Paul K. Martin is an American lawyer and the Inspector General of the National Aeronautics and Space Administration. He was confirmed by the U.S. Senate on November 20, 2009. He was also appointed the Vice Chair of the Pandemic Response Accountability Committee on April 1, 2020 by Council of the Inspectors General on Integrity and Efficiency Chair Michael E. Horowitz, per the provisions of the Coronavirus Aid, Relief, and Economic Security (CARES) Act.

Biography 
Martin has a B.A. in Journalism from Pennsylvania State University and a J.D. from the Georgetown University Law Center. He began his career as a reporter for The Greenville News, a newspaper in Greenville, South Carolina. He joined the United States Sentencing Commission after its creation in 1985 and assisted in developing the first iteration of Federal Sentencing Guidelines. Martin spent a total of 13 years at the Commission, including six years as Deputy Staff Director. 
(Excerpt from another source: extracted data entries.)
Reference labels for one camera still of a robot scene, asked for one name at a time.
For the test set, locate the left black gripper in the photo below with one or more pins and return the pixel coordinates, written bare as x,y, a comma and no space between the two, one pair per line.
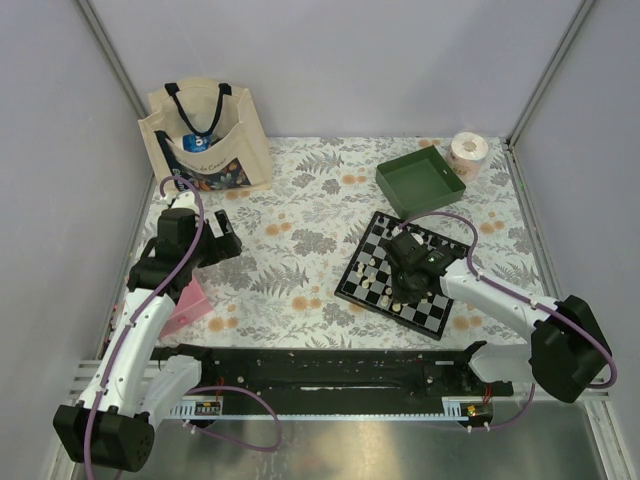
221,247

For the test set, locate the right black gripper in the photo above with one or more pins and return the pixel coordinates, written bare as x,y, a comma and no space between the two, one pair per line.
401,296

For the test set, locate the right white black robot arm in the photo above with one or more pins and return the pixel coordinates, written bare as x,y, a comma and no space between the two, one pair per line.
563,350

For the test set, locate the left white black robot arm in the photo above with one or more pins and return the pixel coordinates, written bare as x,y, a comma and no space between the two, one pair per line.
114,421

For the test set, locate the black white chess board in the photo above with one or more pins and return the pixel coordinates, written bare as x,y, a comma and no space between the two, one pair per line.
428,319

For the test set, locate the floral table mat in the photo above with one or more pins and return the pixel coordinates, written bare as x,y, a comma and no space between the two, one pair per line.
299,236

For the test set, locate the green plastic tray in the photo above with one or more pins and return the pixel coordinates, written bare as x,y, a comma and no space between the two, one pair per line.
418,183

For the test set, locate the cream canvas tote bag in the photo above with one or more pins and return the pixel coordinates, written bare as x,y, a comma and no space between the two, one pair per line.
208,133

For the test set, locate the toilet paper roll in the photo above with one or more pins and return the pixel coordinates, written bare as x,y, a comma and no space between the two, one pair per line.
466,154

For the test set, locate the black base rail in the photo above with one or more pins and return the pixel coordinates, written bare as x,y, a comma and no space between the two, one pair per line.
341,382

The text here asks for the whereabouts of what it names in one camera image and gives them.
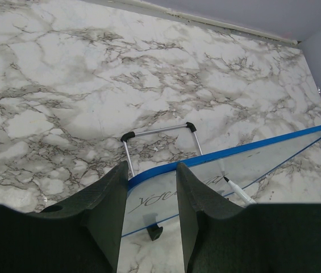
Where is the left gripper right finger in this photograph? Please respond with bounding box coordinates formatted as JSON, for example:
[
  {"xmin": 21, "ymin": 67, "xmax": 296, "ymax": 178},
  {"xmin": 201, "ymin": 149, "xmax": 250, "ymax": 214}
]
[{"xmin": 176, "ymin": 163, "xmax": 321, "ymax": 272}]

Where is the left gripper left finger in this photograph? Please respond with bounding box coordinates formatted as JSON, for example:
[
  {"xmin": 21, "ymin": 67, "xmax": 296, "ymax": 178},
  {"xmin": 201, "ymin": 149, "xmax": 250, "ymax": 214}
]
[{"xmin": 0, "ymin": 162, "xmax": 128, "ymax": 272}]

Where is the white whiteboard marker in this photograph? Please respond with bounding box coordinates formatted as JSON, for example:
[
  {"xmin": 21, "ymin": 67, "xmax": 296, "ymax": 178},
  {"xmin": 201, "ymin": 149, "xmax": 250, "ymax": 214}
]
[{"xmin": 224, "ymin": 177, "xmax": 256, "ymax": 205}]

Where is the blue framed whiteboard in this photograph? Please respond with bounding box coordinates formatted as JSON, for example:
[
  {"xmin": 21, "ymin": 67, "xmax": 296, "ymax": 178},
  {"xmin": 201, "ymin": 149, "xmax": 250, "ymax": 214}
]
[{"xmin": 122, "ymin": 125, "xmax": 321, "ymax": 237}]

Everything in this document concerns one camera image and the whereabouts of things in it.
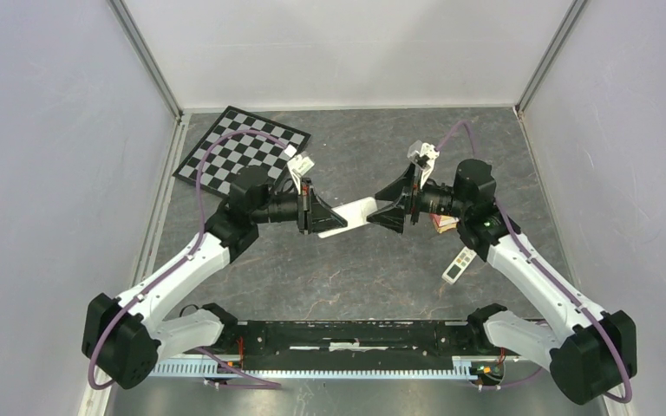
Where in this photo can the black white chessboard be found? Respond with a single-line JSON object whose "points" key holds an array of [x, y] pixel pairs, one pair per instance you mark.
{"points": [[240, 151]]}

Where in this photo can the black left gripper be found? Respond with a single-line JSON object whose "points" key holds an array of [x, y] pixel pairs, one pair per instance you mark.
{"points": [[315, 216]]}

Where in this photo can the red playing card box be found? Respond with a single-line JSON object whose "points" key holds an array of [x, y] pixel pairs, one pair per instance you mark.
{"points": [[443, 223]]}

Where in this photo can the white remote with dark buttons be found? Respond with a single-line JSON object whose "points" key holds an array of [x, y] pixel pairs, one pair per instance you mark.
{"points": [[355, 213]]}

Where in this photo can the white slim remote control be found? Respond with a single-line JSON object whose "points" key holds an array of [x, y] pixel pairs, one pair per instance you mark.
{"points": [[458, 266]]}

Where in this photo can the white cable duct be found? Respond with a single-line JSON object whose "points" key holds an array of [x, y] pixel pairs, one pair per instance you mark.
{"points": [[200, 366]]}

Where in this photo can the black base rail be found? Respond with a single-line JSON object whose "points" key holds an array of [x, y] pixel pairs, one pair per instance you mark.
{"points": [[351, 345]]}

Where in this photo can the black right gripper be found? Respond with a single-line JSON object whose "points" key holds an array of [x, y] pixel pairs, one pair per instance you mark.
{"points": [[406, 191]]}

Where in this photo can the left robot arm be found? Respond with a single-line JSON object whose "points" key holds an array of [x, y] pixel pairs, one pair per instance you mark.
{"points": [[126, 336]]}

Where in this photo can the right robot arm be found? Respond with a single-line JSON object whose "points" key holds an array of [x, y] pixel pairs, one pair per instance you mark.
{"points": [[588, 351]]}

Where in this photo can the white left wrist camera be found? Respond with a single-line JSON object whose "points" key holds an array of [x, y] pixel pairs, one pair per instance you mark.
{"points": [[298, 165]]}

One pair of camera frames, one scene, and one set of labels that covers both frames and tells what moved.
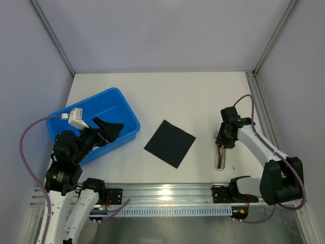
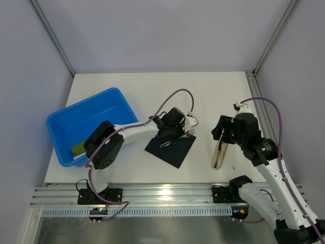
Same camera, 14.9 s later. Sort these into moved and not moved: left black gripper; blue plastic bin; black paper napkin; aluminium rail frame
Moved: left black gripper
Not moved: blue plastic bin; aluminium rail frame; black paper napkin
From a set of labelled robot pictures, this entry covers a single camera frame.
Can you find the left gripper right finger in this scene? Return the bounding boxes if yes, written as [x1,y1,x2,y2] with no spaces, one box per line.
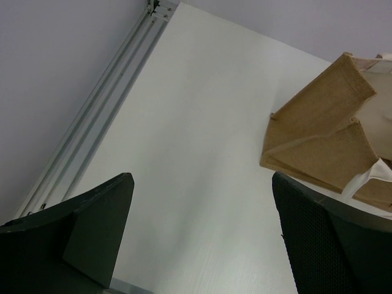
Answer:
[272,172,391,293]

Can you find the burlap canvas tote bag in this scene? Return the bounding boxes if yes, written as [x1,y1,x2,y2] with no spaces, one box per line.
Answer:
[260,53,391,212]

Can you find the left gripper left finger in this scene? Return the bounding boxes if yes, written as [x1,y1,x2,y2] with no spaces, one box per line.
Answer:
[1,173,134,293]

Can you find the aluminium table edge rail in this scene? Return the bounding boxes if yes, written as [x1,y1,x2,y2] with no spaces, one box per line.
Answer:
[15,1,178,218]

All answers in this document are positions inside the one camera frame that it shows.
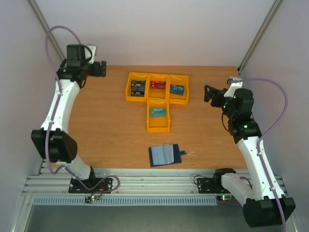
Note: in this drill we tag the orange bin back right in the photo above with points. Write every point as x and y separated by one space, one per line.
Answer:
179 80

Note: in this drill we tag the teal credit card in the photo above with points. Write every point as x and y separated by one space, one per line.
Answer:
158 112

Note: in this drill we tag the black VIP credit card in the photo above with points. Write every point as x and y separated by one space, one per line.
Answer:
137 93

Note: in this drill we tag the black credit card in bin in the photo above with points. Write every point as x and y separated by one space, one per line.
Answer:
138 84

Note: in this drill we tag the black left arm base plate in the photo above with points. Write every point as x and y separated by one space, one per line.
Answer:
106 184

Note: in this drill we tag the orange bin back middle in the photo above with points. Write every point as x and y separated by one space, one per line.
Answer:
157 94

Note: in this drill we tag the orange bin front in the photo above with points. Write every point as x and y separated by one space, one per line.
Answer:
161 124

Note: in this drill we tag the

From 1998 to 2001, Martin was the Special Counsel to the Office of the Inspector General of the U.S. Department of Justice, and then Counsel from 2001 to 2003. He then served as Deputy Inspector General at the Department of Justice, before being confirmed by the U.S. Senate to be the NASA Inspector General on November 20, 2009. Of the balance between auditing and working with NASA, Martin has stated, "It’s sort of like straddling a barbed-wire fence." As NASA IG, Martin has advocated for improved governance of information technology security standards at the agency.

References 

American newspaper journalists
Georgetown University Law Center alumni
Living people
NASA people
Donald P. Bellisario College of Communications alumni
United States Department of Justice lawyers
United States Inspectors General by name
United States Sentencing Commission people
Year of birth missing (living people)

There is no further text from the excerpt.